(Source records)

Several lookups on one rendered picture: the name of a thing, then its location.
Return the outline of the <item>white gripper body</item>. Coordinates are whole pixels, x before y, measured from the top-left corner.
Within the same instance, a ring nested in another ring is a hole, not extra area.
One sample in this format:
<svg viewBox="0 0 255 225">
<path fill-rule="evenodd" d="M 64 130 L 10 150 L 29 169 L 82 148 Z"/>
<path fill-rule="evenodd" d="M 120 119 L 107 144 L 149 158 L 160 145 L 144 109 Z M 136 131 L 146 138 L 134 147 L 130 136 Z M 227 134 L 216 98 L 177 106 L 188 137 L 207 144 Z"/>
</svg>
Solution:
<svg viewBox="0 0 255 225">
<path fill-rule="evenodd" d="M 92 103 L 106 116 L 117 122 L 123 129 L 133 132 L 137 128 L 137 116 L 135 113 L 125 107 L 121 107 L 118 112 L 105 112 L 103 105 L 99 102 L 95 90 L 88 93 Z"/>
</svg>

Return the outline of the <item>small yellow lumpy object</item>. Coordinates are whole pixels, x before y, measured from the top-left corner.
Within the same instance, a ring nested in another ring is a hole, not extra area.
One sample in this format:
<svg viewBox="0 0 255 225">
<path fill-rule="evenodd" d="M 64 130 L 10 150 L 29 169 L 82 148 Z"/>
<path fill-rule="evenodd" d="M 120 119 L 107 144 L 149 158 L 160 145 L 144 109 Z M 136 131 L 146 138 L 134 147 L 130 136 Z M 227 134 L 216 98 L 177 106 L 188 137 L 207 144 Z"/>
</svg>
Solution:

* _Try it_: From the entries above, extract every line where the word "corner" appears.

* _Task solution_:
Return the outline of the <item>white gripper body</item>. Coordinates are whole pixels, x before y, measured from the top-left corner.
Return the outline of the <item>small yellow lumpy object</item>. Coordinates are whole pixels, x before y, measured from the top-left corner.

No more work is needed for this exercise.